Ходил слух и о том, что одного из друзей Беккайо нашли мертвым на месте схватки и еще двое других были ранены, причем один так тяжело, что ночью он скончался.
Каждый высказывал свое мнение об этом случае и о том, чем он был вызван, и болтовня пятисот-шестисот человек, собравшихся тут, сливалась в единый гул, еще издали услышанный фра Пачифико, когда он направлялся к лавке убойщика баранов.
Только один юноша, лет двадцати шести — двадцати восьми, стоял молча, в задумчивости прислонясь к двери. Но многие суждения присутствовавших, а особенно толки о том, будто Беккайо и его трое товарищей, возвращаясь из таверны Скьява, подверглись возле Львиного фонтана нападению пятнадцати злодеев, вызывали у него смешок, и он так многозначительно пожимал плечами, что это равнялось самому решительному опровержению.
— Почему ты смеешься и пожимаешь плечами? — спросил его приятель по имени Антонио Авелла, которого все звали Пальюкелла по привычке, свойственной неаполитанскому простонародью, давать каждому прозвище соответственно его внешности или нраву.
— Смеюсь, потому что мне хочется смеяться, — ответил молодой человек, — а плечами пожимаю потому, что это мне нравится. Вам никто не запретит говорить всякий вздор, мне же никто не запретит смеяться над ним.
— Если ты убежден, что мы говорим вздор, значит, ты осведомлен лучше нас?
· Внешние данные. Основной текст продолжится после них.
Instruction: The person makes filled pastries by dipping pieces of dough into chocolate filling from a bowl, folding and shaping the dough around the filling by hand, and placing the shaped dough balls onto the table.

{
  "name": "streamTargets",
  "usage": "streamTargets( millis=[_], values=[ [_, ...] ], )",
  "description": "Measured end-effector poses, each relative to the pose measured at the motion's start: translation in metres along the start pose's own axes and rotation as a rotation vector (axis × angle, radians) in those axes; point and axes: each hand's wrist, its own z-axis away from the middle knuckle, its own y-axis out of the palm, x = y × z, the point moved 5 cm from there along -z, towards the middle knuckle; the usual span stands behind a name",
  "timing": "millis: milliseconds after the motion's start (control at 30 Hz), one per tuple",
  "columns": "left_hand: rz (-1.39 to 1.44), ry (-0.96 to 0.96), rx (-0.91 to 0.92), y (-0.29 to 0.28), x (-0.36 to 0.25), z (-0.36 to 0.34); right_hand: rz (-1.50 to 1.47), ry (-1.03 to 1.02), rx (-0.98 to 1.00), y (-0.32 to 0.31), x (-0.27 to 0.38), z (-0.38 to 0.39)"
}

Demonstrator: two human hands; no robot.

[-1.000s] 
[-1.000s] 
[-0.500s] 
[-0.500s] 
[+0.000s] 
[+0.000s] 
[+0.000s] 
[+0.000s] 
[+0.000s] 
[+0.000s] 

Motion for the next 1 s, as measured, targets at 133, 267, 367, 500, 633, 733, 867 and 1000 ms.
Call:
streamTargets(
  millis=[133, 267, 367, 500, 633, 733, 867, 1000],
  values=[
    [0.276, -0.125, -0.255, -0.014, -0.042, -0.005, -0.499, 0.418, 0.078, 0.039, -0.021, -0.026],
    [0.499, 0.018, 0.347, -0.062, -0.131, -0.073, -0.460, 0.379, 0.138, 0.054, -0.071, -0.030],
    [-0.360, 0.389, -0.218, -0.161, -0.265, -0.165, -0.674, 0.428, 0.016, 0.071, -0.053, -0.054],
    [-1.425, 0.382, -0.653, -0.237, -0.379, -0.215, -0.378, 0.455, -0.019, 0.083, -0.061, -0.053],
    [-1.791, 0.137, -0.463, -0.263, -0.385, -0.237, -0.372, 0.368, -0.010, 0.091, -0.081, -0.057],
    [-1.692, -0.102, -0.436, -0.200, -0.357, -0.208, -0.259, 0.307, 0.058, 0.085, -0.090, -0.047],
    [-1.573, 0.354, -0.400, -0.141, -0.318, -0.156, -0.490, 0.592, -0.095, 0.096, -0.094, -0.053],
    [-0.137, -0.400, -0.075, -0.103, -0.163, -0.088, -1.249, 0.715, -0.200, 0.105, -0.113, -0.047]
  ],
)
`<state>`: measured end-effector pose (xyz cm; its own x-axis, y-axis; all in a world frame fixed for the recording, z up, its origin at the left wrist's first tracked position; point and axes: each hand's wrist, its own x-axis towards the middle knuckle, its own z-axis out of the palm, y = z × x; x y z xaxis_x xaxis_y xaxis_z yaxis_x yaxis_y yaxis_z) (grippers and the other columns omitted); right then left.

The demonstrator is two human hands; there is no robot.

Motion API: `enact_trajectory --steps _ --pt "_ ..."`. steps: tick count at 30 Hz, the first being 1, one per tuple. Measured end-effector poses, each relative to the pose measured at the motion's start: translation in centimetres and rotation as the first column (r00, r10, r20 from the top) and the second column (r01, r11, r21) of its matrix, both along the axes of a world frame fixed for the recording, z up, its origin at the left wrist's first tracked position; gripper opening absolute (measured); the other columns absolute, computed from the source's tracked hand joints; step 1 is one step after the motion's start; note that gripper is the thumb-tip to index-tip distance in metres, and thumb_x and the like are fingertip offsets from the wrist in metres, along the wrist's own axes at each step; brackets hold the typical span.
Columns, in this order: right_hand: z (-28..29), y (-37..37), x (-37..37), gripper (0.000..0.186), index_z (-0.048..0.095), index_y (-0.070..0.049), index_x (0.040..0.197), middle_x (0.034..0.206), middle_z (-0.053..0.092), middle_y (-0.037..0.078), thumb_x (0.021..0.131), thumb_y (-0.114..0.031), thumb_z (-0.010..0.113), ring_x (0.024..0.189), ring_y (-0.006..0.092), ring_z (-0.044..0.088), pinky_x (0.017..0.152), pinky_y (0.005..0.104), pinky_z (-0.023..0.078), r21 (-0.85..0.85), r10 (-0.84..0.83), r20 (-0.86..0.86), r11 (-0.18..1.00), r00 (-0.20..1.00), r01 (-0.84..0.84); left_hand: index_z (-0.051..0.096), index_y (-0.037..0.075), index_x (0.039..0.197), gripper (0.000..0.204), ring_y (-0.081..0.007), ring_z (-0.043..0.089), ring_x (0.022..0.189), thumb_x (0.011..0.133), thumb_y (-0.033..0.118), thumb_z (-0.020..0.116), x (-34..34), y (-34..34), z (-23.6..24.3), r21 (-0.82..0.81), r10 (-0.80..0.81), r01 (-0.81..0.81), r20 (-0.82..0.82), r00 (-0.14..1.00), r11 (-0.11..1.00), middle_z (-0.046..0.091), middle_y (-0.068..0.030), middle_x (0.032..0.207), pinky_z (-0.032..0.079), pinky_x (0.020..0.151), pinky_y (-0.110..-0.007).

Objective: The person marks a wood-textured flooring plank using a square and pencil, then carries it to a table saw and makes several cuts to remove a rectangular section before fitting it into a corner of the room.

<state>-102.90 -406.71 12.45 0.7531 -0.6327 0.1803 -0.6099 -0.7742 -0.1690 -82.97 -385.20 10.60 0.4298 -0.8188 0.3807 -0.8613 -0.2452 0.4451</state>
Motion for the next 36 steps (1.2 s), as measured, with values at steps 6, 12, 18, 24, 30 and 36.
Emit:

— Быть осведомленным лучше тебя не так-то уж трудно, Пальюкелла. Надо только уметь читать.
— Я не научился читать потому, что не было у меня случая, — отвечал тот, кого упрекнули в его невежестве, а упрекнул его не кто иной, как наш друг Микеле. — У тебя-то возможность была, это не так уж трудно, если молочная сестра — богачка, да еще замужем за ученым. А презирать товарищей из-за этого все-таки не следует.
— Я не презираю тебя, Пальюкелла, откуда ты это взял? Ты славный, добрый малый, и уж если бы у меня было что сказать, так я тебе первому бы и выложил.
Вероятно, он и в самом деле доказал бы приятелю, насколько он ему доверяет, и вытащил бы его из толпы, чтобы рассказать кое-какие известные ему подробности, но в этот миг на плечо Микеле легла чья-то тяжелая рука.
Он обернулся и вздрогнул.
— Если бы ты что-то знал, ему сказал бы первому? — обратился к насмешнику человек, положивший ему на плечо свою увесистую руку. — Но учти, если тебе кое-что известно, в чем я сильно сомневаюсь, и ты это выболтаешь кому бы то ни было, то поистине заслужишь прозвище Микеле-дурачок.
— Паскуале Де Симоне! — прошептал Микеле.
— Поверь, лучше бы тебе сходить в церковь Мадонны дель Кармине, — продолжал сбир, — там сейчас молится Ассунта. Ты ведь утром не застал ее дома, что и привело тебя в такое дурное настроение. Вот и шел бы туда, чем торчать здесь и толковать о том, чего ты, к великому своему счастью, не видел.